The French emperor was a foreigner in his own land as well; although during the French Revolution he had returned to his island home to combat alongside the Corsican nationalists (who were fighting neither for the French monarchy nor for the democracy which was to replace it, but rather for their own sovereignty), his return to the French Army later pitted him directly against another Corsican revolt. Nor was any love lost for Napoleon on foreign shores; English propaganda depicted the Emperor as being unusually short despite the fact that he stood at 5’6″, slightly taller than the average French man at the time, who came in at just under 5’5″. This propaganda has been effective over time; we still attribute the unusually aggressive behavior of men and women of short stature to the so-called Napoleonic complex.
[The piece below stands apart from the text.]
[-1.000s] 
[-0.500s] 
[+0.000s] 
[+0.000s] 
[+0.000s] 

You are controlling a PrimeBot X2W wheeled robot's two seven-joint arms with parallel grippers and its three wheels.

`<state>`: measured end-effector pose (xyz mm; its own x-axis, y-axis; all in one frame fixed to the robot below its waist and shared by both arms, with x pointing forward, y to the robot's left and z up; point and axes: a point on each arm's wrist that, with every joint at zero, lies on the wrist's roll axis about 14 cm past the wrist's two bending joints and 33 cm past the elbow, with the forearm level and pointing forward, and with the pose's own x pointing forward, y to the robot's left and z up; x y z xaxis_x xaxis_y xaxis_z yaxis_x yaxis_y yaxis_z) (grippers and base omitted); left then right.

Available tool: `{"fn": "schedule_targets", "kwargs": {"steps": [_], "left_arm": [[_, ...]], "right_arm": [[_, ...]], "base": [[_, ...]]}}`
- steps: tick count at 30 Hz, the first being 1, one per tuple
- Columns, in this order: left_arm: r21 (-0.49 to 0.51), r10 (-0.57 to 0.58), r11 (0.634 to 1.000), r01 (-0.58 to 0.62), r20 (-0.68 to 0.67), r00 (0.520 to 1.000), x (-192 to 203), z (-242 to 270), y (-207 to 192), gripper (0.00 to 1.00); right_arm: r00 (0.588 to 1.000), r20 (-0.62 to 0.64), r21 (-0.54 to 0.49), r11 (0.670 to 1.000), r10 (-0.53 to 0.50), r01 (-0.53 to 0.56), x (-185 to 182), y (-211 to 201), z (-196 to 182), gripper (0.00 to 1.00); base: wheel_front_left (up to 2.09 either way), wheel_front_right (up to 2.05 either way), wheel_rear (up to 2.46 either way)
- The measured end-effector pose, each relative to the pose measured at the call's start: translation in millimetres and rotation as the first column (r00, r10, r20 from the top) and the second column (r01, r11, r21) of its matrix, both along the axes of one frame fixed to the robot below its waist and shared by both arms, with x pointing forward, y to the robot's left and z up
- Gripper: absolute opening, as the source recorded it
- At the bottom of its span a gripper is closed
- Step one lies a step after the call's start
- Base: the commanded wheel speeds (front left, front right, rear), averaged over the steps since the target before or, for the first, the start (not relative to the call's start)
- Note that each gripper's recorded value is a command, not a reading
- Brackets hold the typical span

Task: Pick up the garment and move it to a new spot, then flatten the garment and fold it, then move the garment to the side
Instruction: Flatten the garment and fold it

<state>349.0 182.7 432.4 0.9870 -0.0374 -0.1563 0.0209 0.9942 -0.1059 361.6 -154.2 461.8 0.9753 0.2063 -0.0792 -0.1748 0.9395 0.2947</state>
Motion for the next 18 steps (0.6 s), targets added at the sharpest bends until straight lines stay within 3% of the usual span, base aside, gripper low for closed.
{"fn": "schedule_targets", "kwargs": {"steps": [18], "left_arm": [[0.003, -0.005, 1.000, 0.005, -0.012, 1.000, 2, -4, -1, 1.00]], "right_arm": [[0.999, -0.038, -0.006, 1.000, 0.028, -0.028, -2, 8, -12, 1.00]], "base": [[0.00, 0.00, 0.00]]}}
No matter how tall he may have been, Napoleon was certainly graced with a strong, belligerent character which carried him far beyond the coasts of his remote island home. Along with any small-town complacency which he may have had growing up, Napoleon left both the Corsican and Italian languages behind in his quest for power. It is highly probable that he vigorously pursued fluency in the French language in the same way as he did all of his political and military goals, and even if he did speak with a thick accent it would be hard to argue that he didn’t achieve the basic goal of effective communication in his acquired language.